▸ **WHAT YOU WILL DO**
Both the line with "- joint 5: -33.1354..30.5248" and the line with "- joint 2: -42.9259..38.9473" in the records below must appear in the output, along with every line between them, exactly and with nothing added.

▸ **DATA PROVIDED**
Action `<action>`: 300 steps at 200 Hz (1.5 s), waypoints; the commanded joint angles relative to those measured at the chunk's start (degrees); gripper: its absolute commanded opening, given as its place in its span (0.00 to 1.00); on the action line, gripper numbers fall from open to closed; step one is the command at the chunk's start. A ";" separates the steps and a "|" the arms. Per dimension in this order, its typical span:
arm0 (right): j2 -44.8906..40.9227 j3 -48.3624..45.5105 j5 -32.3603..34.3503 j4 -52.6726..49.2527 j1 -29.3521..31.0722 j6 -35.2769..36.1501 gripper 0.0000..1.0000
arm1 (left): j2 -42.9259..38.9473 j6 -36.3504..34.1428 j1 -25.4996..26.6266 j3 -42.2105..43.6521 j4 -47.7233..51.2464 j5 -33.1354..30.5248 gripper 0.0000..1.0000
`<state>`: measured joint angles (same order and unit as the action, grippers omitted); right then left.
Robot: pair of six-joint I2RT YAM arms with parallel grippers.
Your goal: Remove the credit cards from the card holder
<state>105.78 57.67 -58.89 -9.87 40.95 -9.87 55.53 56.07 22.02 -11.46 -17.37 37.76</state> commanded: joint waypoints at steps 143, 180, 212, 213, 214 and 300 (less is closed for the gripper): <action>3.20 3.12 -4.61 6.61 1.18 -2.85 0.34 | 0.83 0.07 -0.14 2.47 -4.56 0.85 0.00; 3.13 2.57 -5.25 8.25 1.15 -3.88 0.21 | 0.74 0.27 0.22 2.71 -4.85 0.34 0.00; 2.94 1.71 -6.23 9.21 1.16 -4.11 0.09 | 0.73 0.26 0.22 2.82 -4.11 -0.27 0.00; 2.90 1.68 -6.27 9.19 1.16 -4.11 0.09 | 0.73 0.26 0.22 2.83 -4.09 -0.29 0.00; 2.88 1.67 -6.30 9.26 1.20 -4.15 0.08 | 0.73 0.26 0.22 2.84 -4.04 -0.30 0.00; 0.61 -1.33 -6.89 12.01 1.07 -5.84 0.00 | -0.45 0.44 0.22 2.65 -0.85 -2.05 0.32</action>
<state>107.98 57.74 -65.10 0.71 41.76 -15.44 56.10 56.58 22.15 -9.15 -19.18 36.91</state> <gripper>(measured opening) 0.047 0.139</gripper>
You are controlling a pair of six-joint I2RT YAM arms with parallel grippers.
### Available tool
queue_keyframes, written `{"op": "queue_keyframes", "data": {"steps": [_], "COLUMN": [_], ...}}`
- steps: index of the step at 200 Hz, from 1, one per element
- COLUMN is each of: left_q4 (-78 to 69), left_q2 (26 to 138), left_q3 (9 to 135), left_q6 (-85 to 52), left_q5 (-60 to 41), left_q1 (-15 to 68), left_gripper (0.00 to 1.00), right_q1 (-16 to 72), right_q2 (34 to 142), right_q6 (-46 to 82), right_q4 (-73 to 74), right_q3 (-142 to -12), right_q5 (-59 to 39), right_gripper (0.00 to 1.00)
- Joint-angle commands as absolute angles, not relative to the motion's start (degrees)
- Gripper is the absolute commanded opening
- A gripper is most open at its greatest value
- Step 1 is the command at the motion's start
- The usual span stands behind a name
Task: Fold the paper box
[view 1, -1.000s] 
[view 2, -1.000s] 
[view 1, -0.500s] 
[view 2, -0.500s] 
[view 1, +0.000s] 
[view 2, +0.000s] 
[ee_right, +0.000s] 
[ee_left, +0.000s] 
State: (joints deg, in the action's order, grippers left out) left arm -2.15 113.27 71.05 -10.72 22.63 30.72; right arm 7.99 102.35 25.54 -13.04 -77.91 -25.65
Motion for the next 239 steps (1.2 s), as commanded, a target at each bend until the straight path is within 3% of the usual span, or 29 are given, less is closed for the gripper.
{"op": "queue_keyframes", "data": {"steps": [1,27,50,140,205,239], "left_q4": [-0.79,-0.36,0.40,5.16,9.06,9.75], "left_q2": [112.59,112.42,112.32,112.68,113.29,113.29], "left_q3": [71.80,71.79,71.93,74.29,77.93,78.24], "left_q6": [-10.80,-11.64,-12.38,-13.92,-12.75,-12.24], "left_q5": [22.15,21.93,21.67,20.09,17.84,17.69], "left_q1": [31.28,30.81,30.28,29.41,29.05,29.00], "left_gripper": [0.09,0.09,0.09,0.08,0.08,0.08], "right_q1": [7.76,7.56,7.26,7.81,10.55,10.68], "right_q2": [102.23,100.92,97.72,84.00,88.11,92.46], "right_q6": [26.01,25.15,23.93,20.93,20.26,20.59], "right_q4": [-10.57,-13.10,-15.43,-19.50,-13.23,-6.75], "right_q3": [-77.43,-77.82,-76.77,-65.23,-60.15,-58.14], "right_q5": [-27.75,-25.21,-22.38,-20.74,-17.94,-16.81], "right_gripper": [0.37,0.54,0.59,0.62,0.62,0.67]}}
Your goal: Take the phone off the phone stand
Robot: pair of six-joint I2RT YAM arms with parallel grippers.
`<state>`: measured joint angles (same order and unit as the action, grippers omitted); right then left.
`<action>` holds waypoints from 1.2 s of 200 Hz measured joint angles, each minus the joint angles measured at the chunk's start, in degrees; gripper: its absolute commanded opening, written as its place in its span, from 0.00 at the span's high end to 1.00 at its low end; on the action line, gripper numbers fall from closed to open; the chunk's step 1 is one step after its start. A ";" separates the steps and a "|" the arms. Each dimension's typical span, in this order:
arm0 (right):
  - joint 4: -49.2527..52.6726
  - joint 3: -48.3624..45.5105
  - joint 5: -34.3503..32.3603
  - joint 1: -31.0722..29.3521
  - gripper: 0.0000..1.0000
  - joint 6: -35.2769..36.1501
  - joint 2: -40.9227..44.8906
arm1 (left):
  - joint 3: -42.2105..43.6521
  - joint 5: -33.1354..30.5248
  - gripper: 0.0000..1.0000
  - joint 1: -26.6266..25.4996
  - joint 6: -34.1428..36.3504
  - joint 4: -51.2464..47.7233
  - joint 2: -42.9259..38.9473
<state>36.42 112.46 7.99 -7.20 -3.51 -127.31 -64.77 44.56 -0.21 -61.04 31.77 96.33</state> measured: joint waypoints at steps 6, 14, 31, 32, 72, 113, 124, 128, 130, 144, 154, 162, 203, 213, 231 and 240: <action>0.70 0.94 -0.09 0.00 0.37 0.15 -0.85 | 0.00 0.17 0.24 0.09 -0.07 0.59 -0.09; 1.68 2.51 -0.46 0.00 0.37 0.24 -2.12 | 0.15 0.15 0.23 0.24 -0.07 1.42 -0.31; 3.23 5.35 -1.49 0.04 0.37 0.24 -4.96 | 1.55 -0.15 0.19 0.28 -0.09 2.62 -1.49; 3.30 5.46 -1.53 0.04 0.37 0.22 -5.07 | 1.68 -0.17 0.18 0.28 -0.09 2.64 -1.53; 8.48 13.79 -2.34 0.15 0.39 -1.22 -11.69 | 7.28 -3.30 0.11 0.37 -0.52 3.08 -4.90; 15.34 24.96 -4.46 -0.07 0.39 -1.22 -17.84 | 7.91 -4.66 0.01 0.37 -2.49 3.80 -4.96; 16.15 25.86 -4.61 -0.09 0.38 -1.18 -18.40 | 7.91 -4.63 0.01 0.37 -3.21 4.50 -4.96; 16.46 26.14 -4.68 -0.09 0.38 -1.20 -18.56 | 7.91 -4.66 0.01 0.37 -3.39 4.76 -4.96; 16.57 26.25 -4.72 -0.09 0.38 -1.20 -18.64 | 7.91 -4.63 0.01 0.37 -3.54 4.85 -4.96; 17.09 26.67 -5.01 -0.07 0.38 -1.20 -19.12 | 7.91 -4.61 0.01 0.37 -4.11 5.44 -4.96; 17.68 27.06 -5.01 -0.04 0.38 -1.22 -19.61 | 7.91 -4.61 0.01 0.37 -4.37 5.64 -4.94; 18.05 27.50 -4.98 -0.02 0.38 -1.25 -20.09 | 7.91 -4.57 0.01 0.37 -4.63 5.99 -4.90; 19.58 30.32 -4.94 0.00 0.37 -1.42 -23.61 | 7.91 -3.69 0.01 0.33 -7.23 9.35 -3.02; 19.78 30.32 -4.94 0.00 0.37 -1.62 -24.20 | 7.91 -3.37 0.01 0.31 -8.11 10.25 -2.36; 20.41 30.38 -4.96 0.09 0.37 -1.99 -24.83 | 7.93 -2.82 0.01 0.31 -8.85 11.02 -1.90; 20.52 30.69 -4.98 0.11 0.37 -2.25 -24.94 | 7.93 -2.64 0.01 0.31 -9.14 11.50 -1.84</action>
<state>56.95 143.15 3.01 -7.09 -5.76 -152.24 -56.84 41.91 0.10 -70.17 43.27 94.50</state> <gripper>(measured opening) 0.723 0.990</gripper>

▸ **RESPONSE AREA**
  - joint 5: -33.1354..30.5248
  - gripper: 0.0000..1.0000
  - joint 1: -26.6266..25.4996
  - joint 6: -34.1428..36.3504
  - joint 4: -51.2464..47.7233
  - joint 2: -42.9259..38.9473

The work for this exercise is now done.